Can you give an example? Generally if it's used, it's for a very good reason.

1 Like

Exposing only an unsafe API (which is inevitable when using MaybeUninit) is usually a bad tradeoff, but if they've exposed both MaybeUninit for users who care about the performance implications of initializing then immediately overwriting memory, plus a safe API (e.g. BorrowedCursor::append, which is safe, but has extra copies compared to using uninit_mut, MaybeUninit::slice_as_ptr and set_init to replace uninitialized bytes with the real data.

Can you give an example? Generally if it's used, it's for a very good reason.

I am not trying to pick on socket2, but here is an example I mentioned earlier:

recv_from in socket2.

And to compare, here is the same API in older version 0.3.19, which can be used safely: recv_from in v0.3

Wait, wait. I do think this request might have a useful interpretation, even though it can't work as-stated.

Yes, if you're holding a value of type "MaybeUninit<T> that is known to be initialized", that type can be expressed as just T. But I figure you would sometimes want to construct a MaybeUninit in a struct and remember that it was initialized – and what we lack are utilities for converting between a "struct with T member and struct with MaybeUninit<T> member" (in fact, even if you manually implement both structs, you can't transmute between them, as noted in the docs kpreid linked).
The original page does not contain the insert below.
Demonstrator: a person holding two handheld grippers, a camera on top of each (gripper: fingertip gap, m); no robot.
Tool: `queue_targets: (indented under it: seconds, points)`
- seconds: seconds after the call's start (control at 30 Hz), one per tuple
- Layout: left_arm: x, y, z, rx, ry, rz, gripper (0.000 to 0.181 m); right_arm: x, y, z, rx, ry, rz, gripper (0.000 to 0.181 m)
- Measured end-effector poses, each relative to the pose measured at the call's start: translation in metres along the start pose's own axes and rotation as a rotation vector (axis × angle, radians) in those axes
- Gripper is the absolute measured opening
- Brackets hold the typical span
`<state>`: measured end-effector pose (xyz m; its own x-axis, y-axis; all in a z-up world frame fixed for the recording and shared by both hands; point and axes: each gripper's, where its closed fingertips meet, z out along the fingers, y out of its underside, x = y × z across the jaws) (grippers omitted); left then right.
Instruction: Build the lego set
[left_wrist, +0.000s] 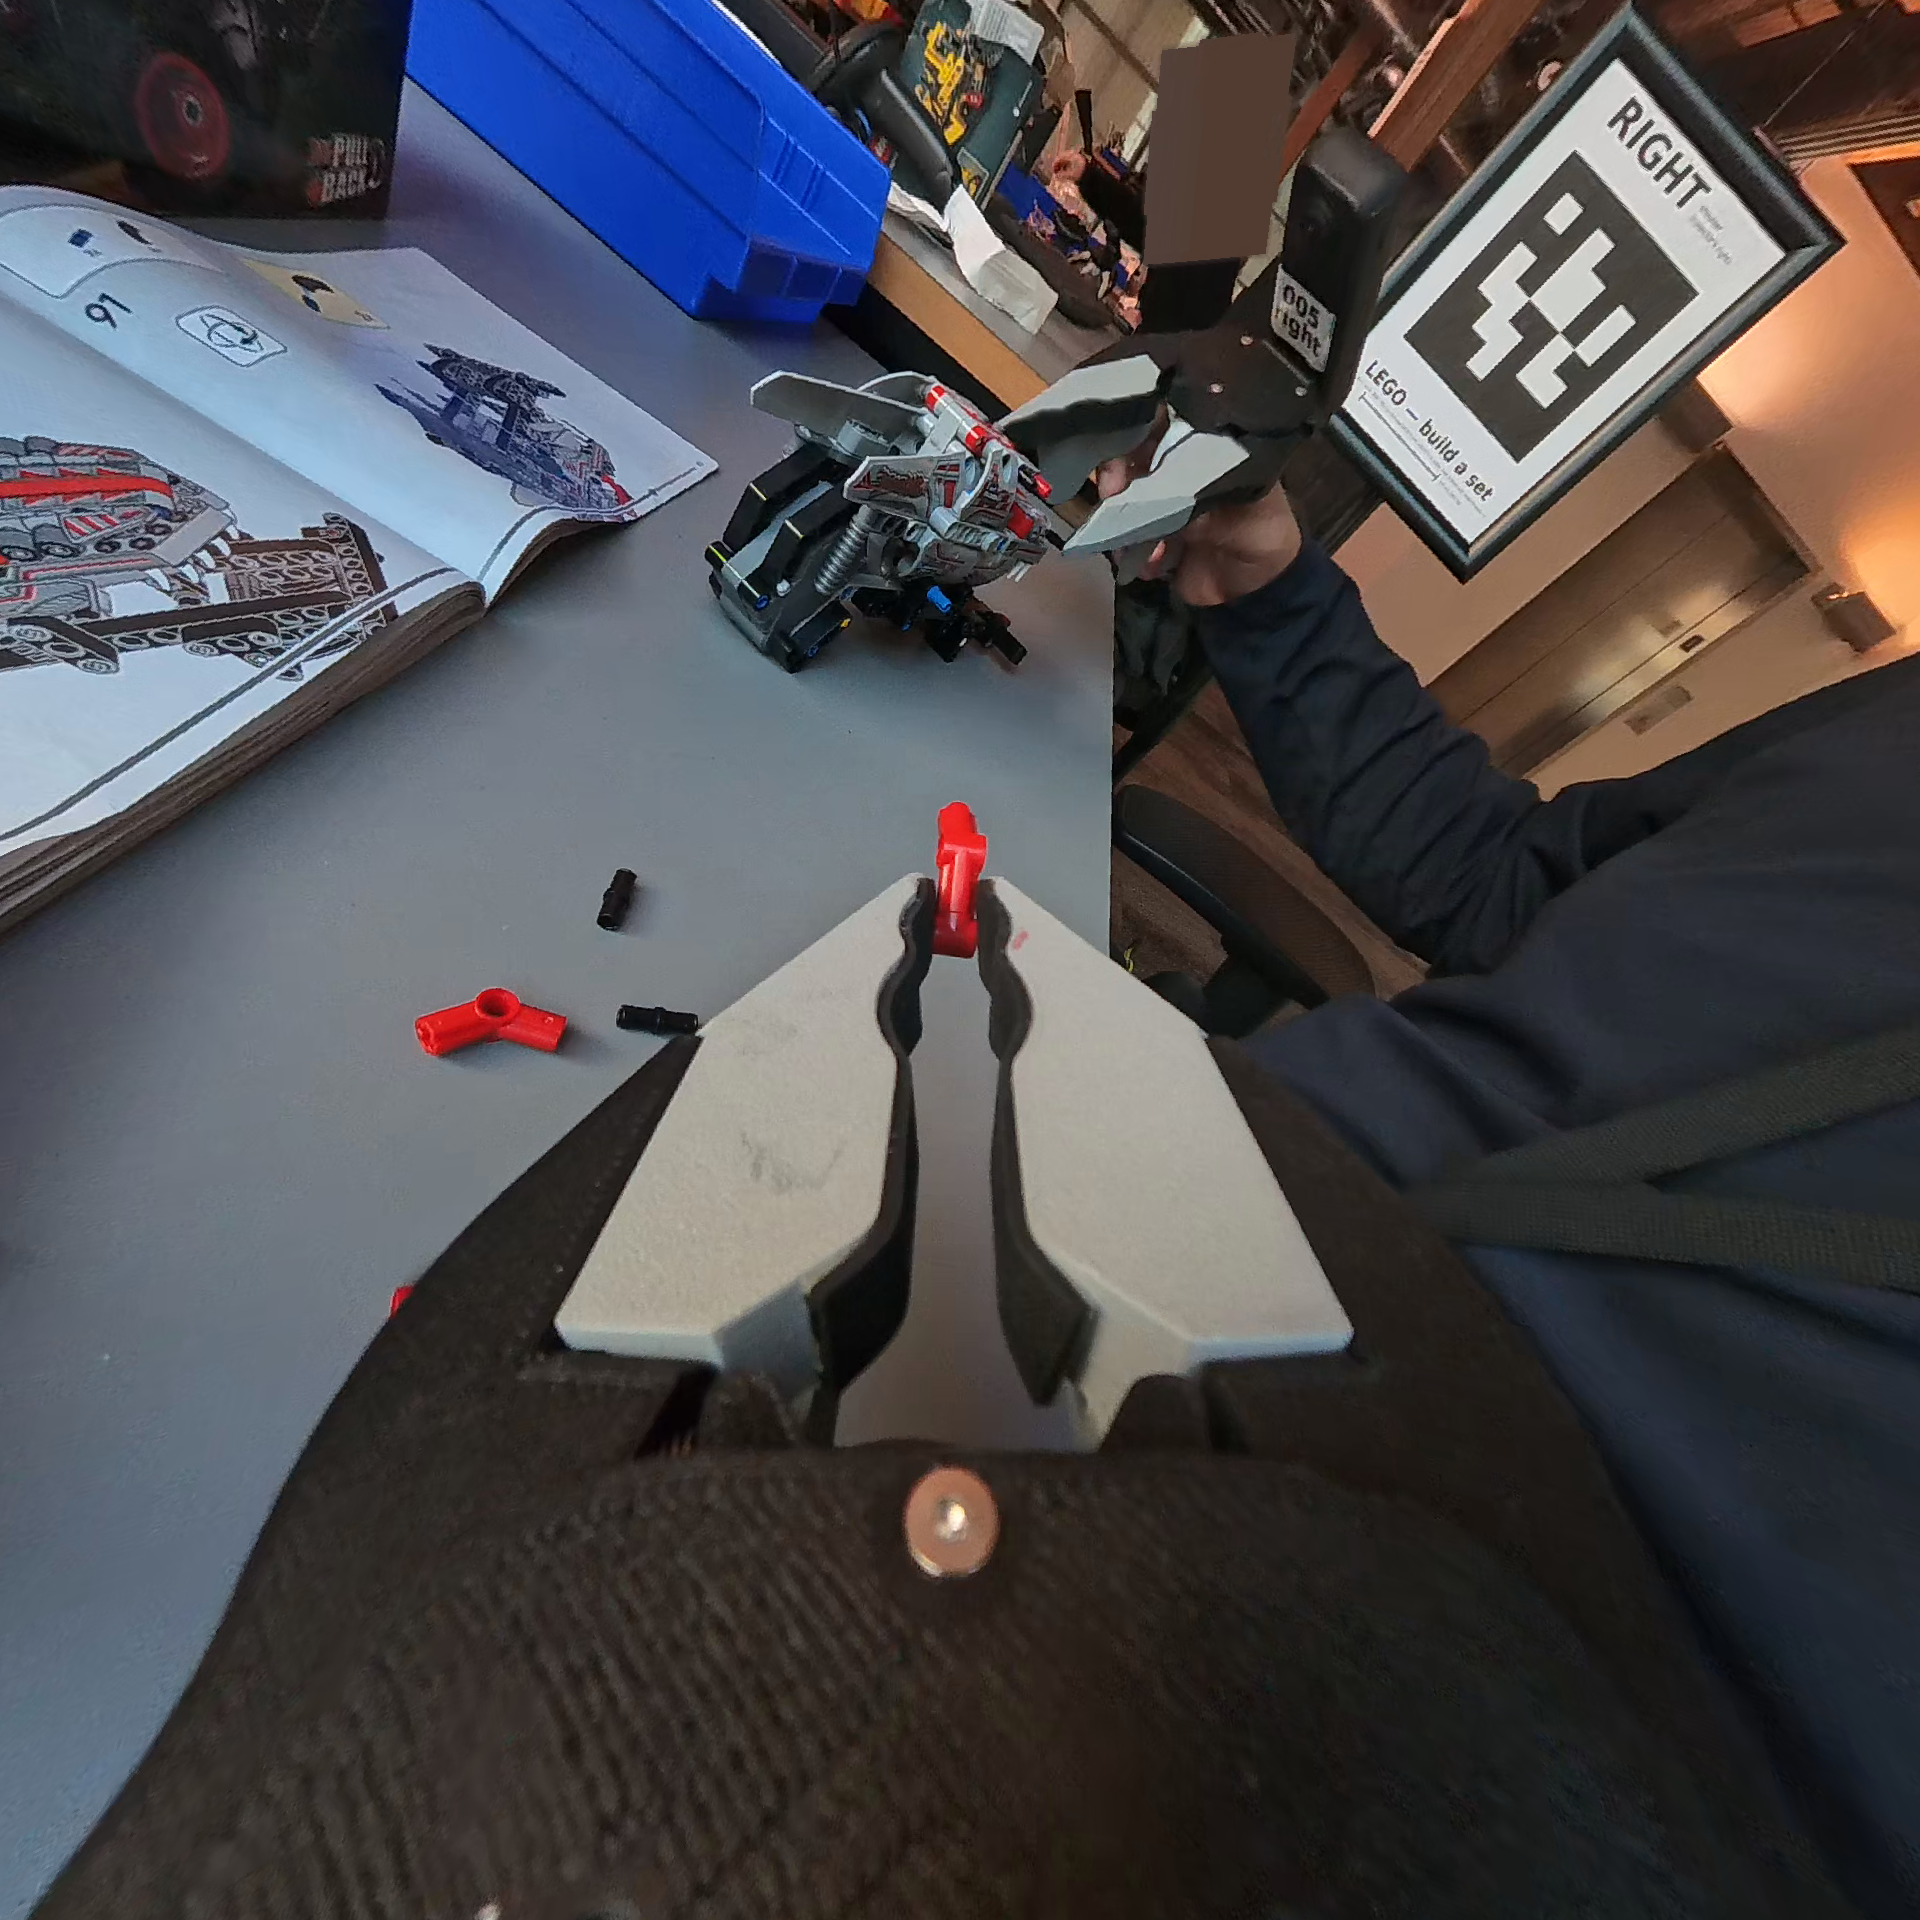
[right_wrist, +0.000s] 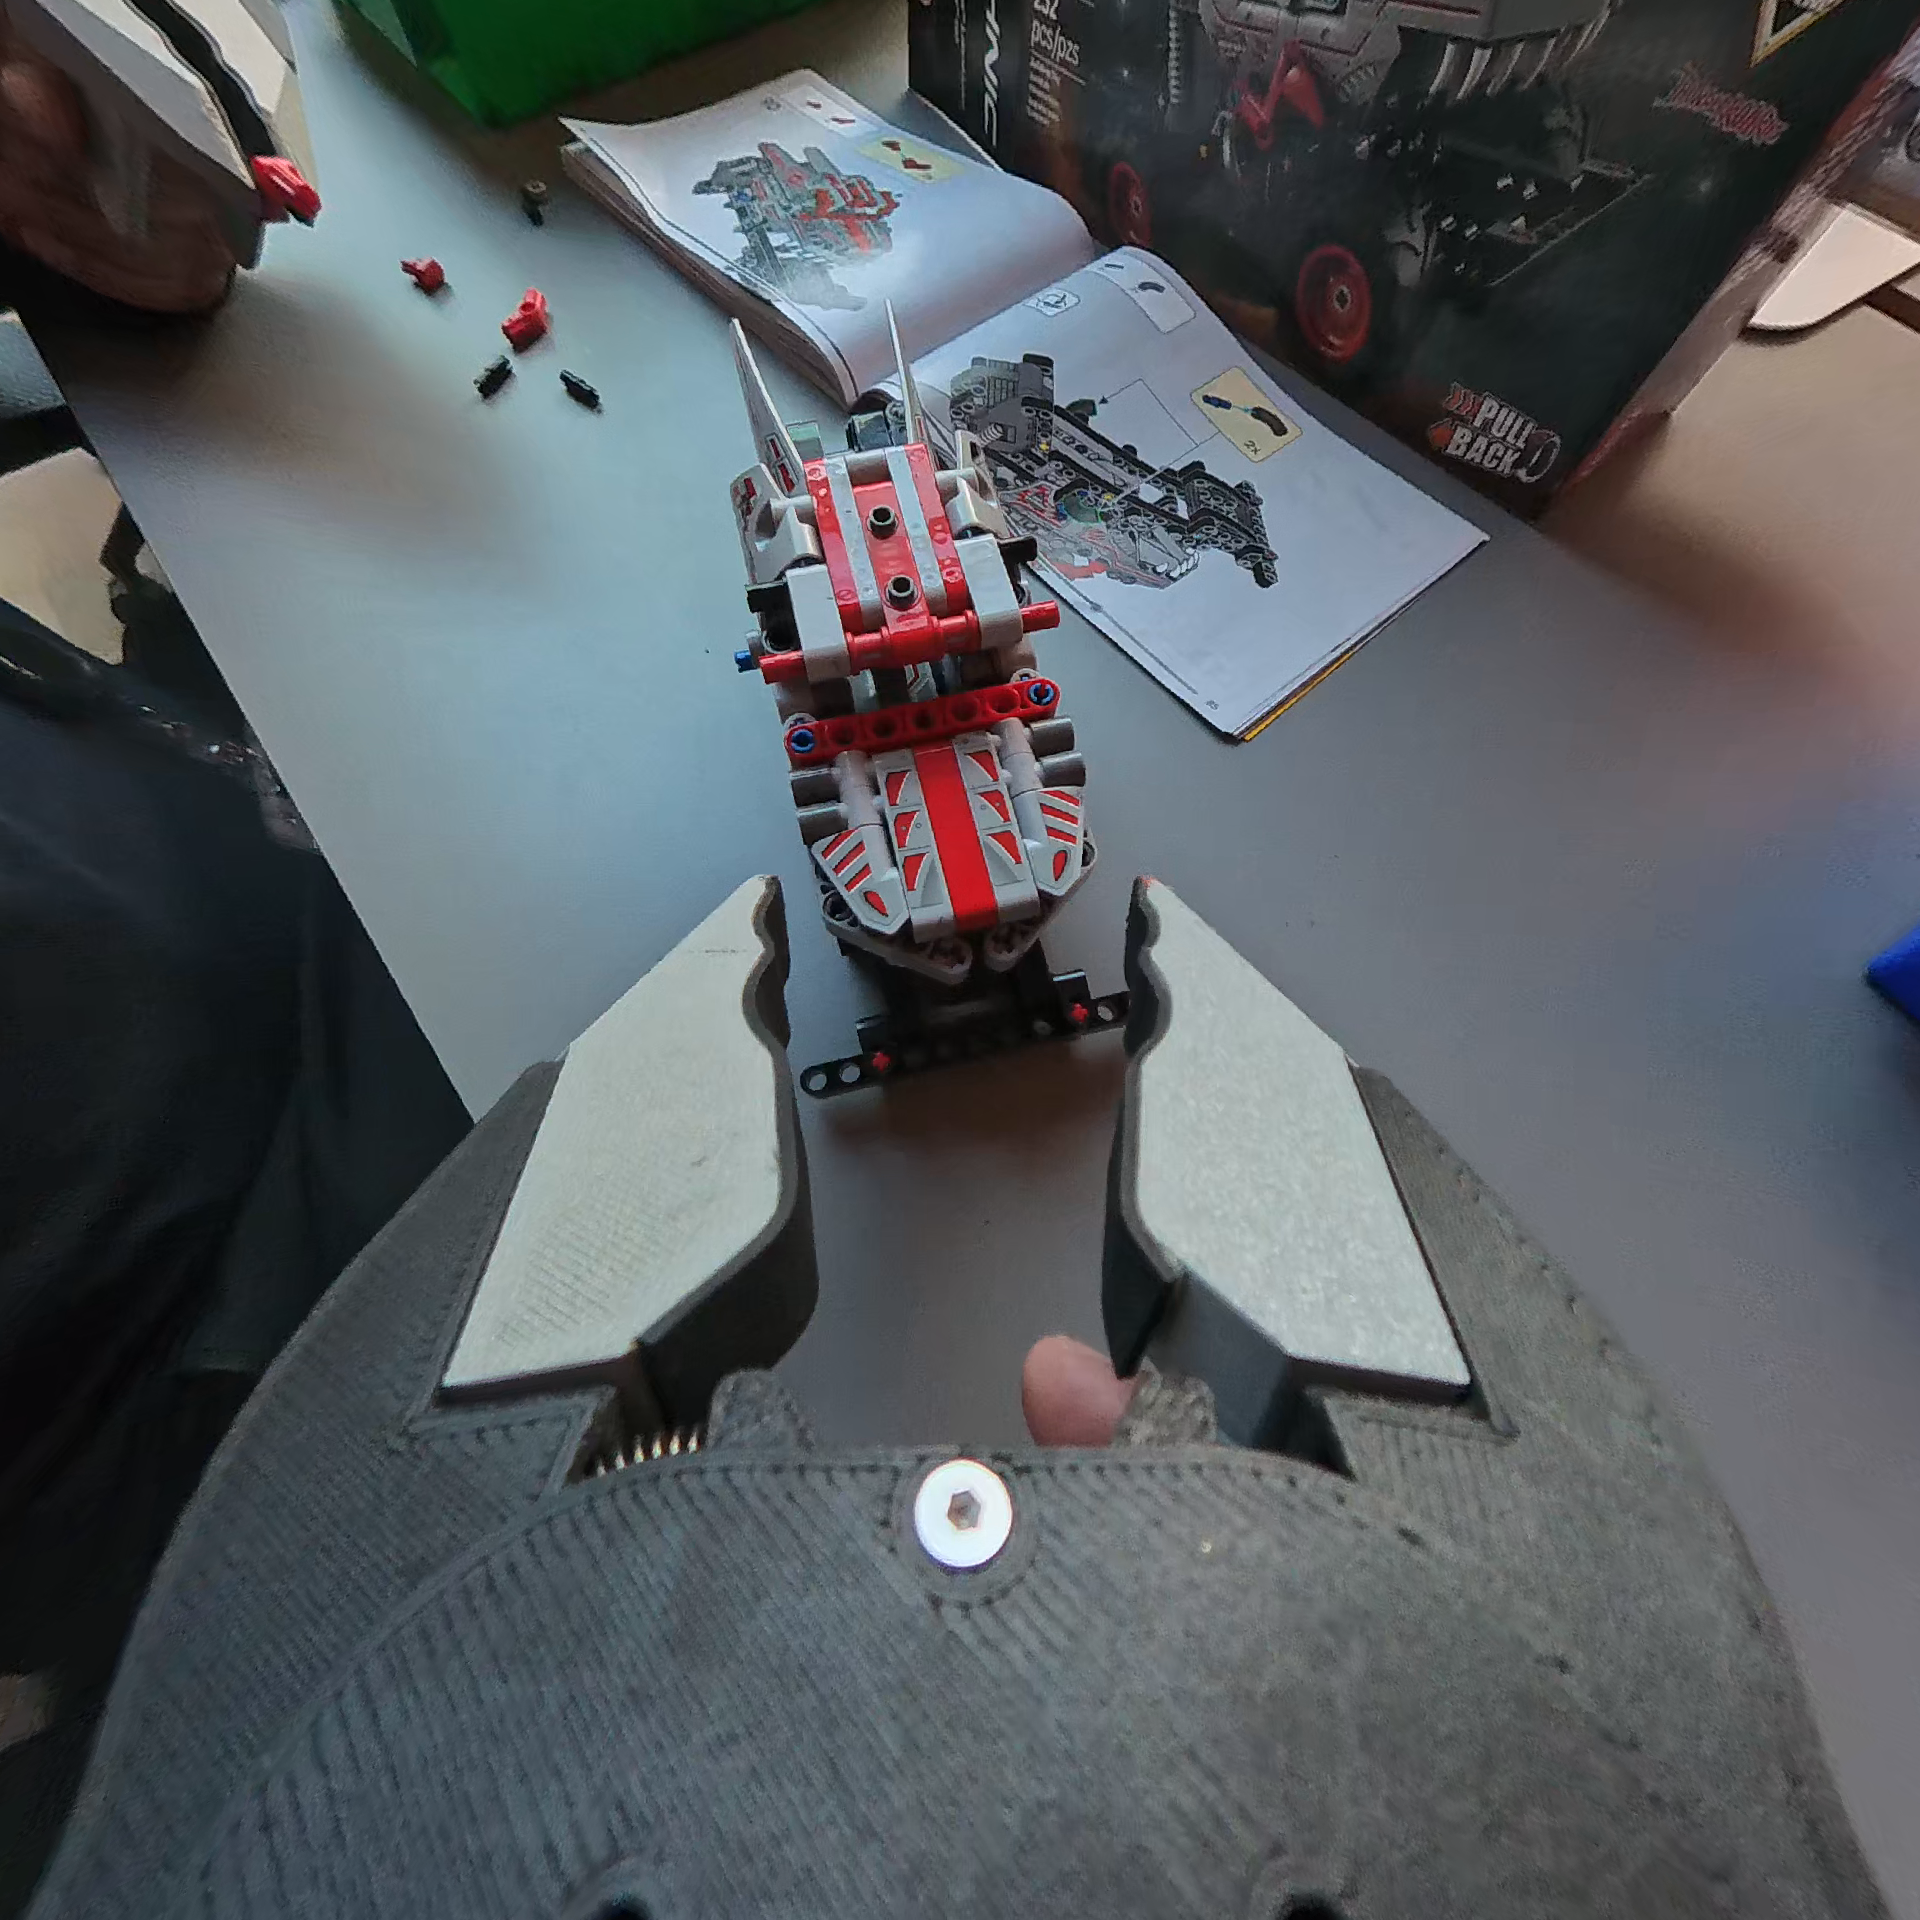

So it could genuinely be useful to have a wrapper type that is generic over whether it is known-initialized or not, while guaranteeing that it gives the same layout to other types that have it as a field… and conveniences for doing type-state transformations on such a field without having to use unsafe code…

I don't see an easy way to bring this into the Rust type system, but it is a coherent thing to want, and might help libraries expose only the strictest API instead of one that leaves things maybe-uninitialized more than theoretically necessary.

I personally find this unlikely, because it's a transitive guarantee. It means that if anything in your type -- no matter how deep -- uses that type, it can no longer be layout-optimized or -Z randomize-layouted etc.

If you want to make two types, one with T and one with MaybeUninit<T>, where you can transmute between them, you can absolutely do that with repr(C).

It is instructive to look at the history of this change. It comes from the fact that socket2 is a low-level library and higher-level callers were already trying to pass uninitialized buffers to it (Adding methods for accepting `&mut [MaybeUninit<u8>]` · Issue #1574 · tokio-rs/mio · GitHub) presumably to avoid the overhead of initializing data that would then immediately be overwritten.

This change also shows you why a MaybeUninit<T> cannot track whether it is initialized. It is used in contexts where the representation has to be exactly the same as T, a single byte in this case, so there is nowhere to store the initialization state. This allows for [MaybeUninit<T>] to [T] casts after initialization.

The overhead of zeroing a buffer is typically low, but it is definitely not zero if you're dealing with potentially large buffers [1], so there are valid use cases to provide APIs that allow avoiding initialization overhead.

The way to avoid MaybeUninit<T> without losing any performance is to design abstractions on top of it. Hence the experimental BorrowedCursor API in nightly Rust.

[1] Depending on how exactly the memory gets allocated, the zeroing might be "free". See eg. c - Kernel zeroes memory? - Stack Overflow.

8 Likes

Why couldn't it be layout-optimized or -Z randomize-layouted in a way that's agnostic to whether the contained type is known-initialized or not? For randomization, you could seed the random numbers based on the nominal-identity and fields of your type, but where fields contribute the same seed-data when they are "guaranteed equivalent" in this way. (I realize this might create a lot of developer work refactoring the layout algorithms, I'm just talking about theoretically)

2 Likes

It is instructive to look at the history of this change.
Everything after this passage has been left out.